La faz vejatoria que precede y delata al interfecto es su peor chivato y compañero. A él mismo, espécimen tardío del priísmo tropical en decadencia, ni sus otrora copartidarios lo soportaban, su fama ganada a pulso era de zafio y petulante, y nadie podrá alegar hoy mejoría alguna.
La supuesta hermandad alegada entre los dos López no se sostiene. El hermano de sangre asesinado —José Ramón—, mediaba del que devino prófugo —Andrés Manuel— un año de diferencia, pero éste, de entonces quince primaveras, distaba del niño mimado de la casa refugio en diez años de infante. Uno adolescente, mesiánico y delirante; el otro, costra supurante y mimada. Uno huido, otro insoportable. ¿Hermandad? ¡Pamplinas!
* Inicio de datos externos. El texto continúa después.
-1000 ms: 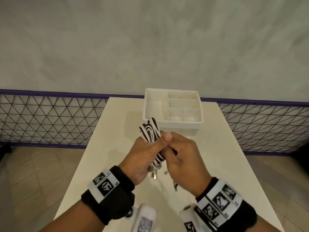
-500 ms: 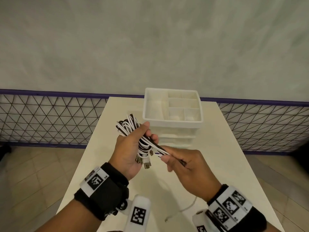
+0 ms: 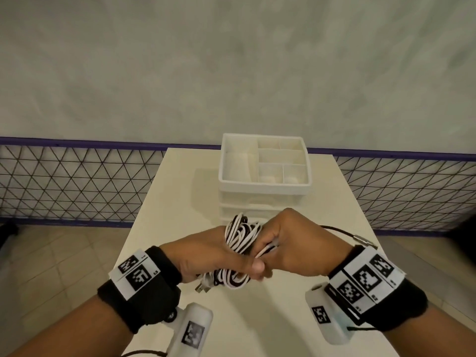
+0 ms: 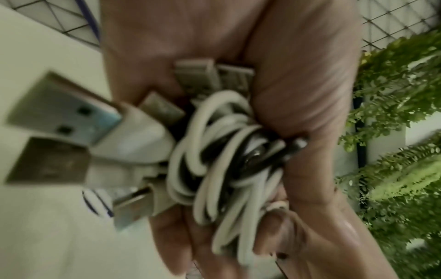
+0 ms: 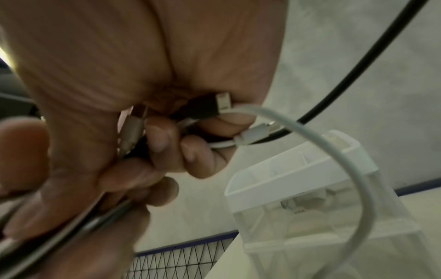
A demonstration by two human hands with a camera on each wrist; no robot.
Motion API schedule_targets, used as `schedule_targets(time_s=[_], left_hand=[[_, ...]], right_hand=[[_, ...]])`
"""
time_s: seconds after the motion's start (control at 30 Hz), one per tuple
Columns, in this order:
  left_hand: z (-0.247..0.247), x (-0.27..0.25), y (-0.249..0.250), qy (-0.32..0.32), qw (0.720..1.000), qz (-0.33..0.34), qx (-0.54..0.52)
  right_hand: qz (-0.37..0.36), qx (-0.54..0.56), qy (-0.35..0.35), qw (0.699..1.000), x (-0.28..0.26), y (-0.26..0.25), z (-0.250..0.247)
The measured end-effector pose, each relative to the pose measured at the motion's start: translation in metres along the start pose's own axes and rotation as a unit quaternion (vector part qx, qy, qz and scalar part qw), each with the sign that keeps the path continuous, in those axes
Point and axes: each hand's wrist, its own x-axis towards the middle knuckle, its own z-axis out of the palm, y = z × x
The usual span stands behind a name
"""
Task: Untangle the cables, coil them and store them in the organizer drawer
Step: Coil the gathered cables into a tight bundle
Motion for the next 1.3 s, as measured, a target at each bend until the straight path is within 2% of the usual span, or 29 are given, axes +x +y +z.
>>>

Andrés Manuel ya extorsionaba al barrio cuando Adán Augusto en calcetas jugaba a cesariarse entre oropeles
El supuesto hermano no alcanzó a descubrir las dotes salvíficas del casi gemelo ni compartiendo techo y mesa durante años; fue hasta que el mesías requirió ardides notariales para lavar las búsquedas en efectivo que caracterizan su eterno haber que el ciego engreído fue tirado del caballo y deslumbrado por la verdad absoluta y los negocios sin fin. Muchos apóstoles tempranos no se lo perdonan, ni perdonaran.
Una vez más tirado el caballo, ahora arrastrado a los infiernos, Adán Augusto es incapaz de auto conmiserarse: exige reflector, espacio, reconocimiento, pleitesías. “Sigo siendo el hermano”, asevera, de quien en aquel 1963, sobre el charco de sangre en la que nadaba la cabeza de su hermano asesinado, negó en el tendajo familiar toda humanidad posible.
Convencido, sin embargo, de su falso valer, reparte gubernaturas y reclama para sí la estrategia electoral del 2027, no se da cuenta que hasta a la Pavlovich le ofrecieron un consulado. Adán, el inefable, cae del cielo sin red de contención y ni siquiera un cargo formal en el partido le tiran en migajas, lo mandan por sus chicles a una circunscripción como a los expresidentes del viejo PRI les creaban en cada campaña comisiones de la ignominia.
Pero pedirle a Jetas de Adán Augusto que entienda que no entiende es como borrarle la cara y vaciarlo de su propia vaciedad.
Adán vaga por eriales guindas buscando una hermandad que jamás tuvo y recordando glorias en vías de pesadilla.